Your reply should be the records below, duplicated exactly, with any picture removed.

⁂

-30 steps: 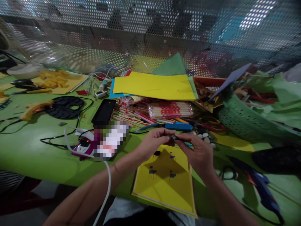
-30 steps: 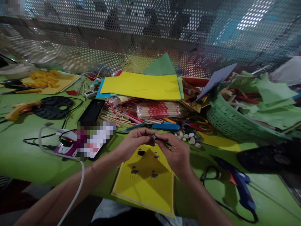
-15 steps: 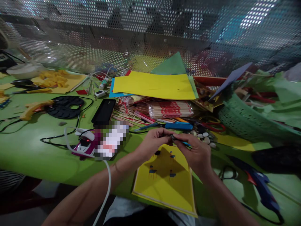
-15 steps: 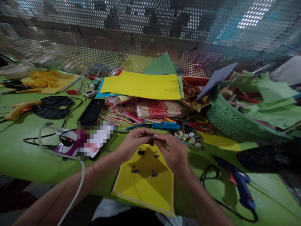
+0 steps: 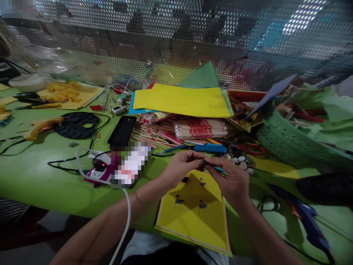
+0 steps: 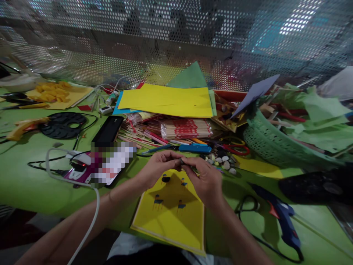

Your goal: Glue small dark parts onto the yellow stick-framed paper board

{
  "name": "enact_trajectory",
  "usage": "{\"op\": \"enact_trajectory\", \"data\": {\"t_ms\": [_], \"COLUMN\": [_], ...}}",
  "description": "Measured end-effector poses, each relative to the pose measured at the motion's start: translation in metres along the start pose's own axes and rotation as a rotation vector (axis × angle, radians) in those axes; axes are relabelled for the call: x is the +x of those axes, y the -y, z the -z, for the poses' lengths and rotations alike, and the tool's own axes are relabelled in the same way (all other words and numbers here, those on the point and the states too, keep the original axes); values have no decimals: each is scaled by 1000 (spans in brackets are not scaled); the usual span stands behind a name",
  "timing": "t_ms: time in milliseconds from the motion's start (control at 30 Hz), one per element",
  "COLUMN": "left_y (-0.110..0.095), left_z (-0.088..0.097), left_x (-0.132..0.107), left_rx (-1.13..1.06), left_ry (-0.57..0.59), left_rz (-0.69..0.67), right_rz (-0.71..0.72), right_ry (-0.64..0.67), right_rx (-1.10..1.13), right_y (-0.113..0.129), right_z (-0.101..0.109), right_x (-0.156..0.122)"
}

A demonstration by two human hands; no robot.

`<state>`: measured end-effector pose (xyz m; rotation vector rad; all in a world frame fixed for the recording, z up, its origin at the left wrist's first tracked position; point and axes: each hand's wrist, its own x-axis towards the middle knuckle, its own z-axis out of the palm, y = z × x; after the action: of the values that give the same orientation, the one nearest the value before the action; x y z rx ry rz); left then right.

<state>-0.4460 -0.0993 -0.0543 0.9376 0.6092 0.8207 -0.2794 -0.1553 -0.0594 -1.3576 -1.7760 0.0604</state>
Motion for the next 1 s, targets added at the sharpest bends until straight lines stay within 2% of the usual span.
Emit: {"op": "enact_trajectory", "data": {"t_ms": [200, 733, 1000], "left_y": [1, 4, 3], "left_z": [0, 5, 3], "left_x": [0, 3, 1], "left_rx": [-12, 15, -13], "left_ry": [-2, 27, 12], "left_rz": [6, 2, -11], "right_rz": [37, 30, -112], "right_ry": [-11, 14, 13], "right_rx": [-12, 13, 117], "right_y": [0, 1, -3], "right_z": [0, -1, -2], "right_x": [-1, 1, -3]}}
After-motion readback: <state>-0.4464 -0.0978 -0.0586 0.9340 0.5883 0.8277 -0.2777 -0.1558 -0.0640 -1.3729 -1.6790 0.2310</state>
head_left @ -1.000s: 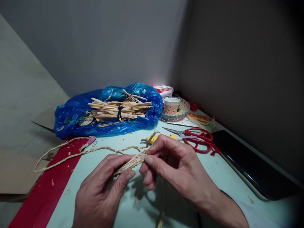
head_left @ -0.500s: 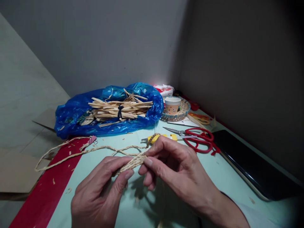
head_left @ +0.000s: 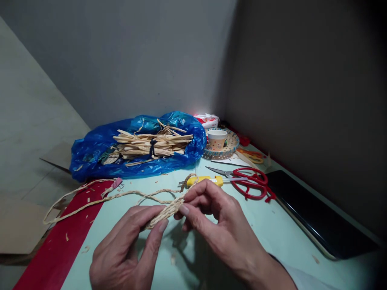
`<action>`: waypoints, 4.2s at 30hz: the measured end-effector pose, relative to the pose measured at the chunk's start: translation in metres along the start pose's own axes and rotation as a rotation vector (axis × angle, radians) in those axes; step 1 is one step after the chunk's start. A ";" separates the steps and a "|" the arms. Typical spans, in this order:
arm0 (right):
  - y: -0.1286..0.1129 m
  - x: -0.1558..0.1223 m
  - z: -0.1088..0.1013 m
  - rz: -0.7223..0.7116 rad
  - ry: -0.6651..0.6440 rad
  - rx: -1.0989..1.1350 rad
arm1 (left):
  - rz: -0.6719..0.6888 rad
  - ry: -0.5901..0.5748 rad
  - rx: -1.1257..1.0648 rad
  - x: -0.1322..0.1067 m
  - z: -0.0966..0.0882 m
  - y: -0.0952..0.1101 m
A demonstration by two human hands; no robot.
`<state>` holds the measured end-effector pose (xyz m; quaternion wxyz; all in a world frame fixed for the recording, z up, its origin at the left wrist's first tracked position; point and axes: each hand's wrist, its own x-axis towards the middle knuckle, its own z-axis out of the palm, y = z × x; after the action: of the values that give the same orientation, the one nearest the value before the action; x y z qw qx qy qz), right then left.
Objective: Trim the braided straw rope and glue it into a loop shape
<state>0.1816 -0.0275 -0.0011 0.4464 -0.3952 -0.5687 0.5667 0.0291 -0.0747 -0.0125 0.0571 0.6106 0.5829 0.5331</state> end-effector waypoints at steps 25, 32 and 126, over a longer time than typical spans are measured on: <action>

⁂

• Exercise output
-30 steps: 
-30 steps: 
-15 steps: 
-15 steps: 
+0 steps: 
+0 steps: 

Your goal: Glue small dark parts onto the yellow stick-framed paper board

{
  "name": "enact_trajectory",
  "usage": "{\"op\": \"enact_trajectory\", \"data\": {\"t_ms\": [_], \"COLUMN\": [_], ...}}",
  "description": "Measured end-effector poses, each relative to the pose measured at the motion's start: translation in metres along the start pose's own axes and rotation as a rotation vector (axis × angle, radians) in those axes; axes are relabelled for the call: x is the +x of those axes, y the -y, z the -z, for the poses' lengths and rotations alike, and the tool's own axes are relabelled in the same way (all other words and numbers here, those on the point and the states too, keep the original axes); values have no decimals: each is scaled by 1000 (spans in brackets are not scaled); the usual span stands behind a name",
  "timing": "t_ms: time in milliseconds from the motion's start (control at 30 Hz), one per element",
  "COLUMN": "left_y (-0.110..0.095), left_z (-0.088..0.097), left_x (-0.132..0.107), left_rx (-1.13..1.06), left_ry (-0.57..0.59), left_rz (-0.69..0.67), right_rz (-0.71..0.72), right_ry (-0.64..0.67), right_rx (-1.10..1.13), right_y (-0.113..0.129), right_z (-0.101..0.109), right_x (-0.156..0.122)"
}

A demonstration by two human hands; no robot.

`<state>`: measured end-effector pose (xyz m; rotation vector rad; all in a world frame fixed for the recording, z up, its origin at the left wrist's first tracked position; point and axes: each hand's wrist, its own x-axis towards the middle knuckle, its own z-axis out of the palm, y = z × x; after the action: of the values that give the same orientation, the one nearest the value before the action; x y z rx ry rz); left then right.

<state>-0.4460 -0.0993 -0.0543 0.9376 0.6092 0.8207 -0.2794 -0.1553 -0.0594 -1.3576 -1.7760 0.0604</state>
Motion for the next 1 s, targets added at the sharpest bends until straight lines stay within 2% of the usual span.
Emit: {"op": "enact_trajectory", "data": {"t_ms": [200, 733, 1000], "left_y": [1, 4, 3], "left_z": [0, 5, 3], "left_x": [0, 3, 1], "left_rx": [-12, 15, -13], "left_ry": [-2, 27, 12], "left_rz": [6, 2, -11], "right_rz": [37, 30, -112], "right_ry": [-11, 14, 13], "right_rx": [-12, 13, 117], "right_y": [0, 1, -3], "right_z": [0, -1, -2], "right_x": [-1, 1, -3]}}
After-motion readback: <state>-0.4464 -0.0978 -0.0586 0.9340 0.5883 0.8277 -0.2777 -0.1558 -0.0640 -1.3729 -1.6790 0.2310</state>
head_left @ -1.000s: 
head_left @ -0.500s: 
head_left @ +0.000s: 
`<action>`: waypoints, 4.2s at 30hz: the measured end-effector pose, relative to the pose measured at the chunk's start: translation in metres along the start pose's own axes and rotation as a rotation vector (axis × angle, radians) in those axes; step 1 is one step after the chunk's start. A ";" separates the steps and a "|" the arms. Typical spans, in this order:
arm0 (right):
  - y: -0.1286..0.1129 m
  - x: -0.1558..0.1223 m
  - z: -0.1088..0.1013 m
  - rz: -0.7223..0.7116 rad
  - ry: -0.6651..0.6440 rad
  - rx: -1.0989..1.1350 rad
arm1 (left):
  - rz: -0.6719..0.6888 rad
  - ry: -0.5901..0.5748 rad
  - rx: -1.1257..1.0648 rad
  - x: -0.1322..0.1067 m
  - z: -0.0966..0.0882 m
  - y: -0.0952..0.1101 m
A demonstration by two human hands; no robot.
`<state>` holds the measured end-effector pose (xyz m; quaternion wxyz; all in a world frame fixed for the recording, z up, its origin at the left wrist's first tracked position; point and axes: each hand's wrist, its own x-axis towards the middle knuckle, its own z-axis out of the palm, y = z × x; after the action: of the values that give the same orientation, the one nearest the value before the action; x y z qw qx qy qz), right then left.
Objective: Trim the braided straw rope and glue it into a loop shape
<state>0.1816 -0.0275 -0.0011 0.4464 -0.3952 -0.5687 0.5667 0.0291 -0.0747 -0.0125 0.0571 0.6106 0.5829 0.5331</state> end-effector waypoints at steps 25, 32 and 126, over a longer time than typical spans are measured on: <action>

No additional output is expected for this exercise.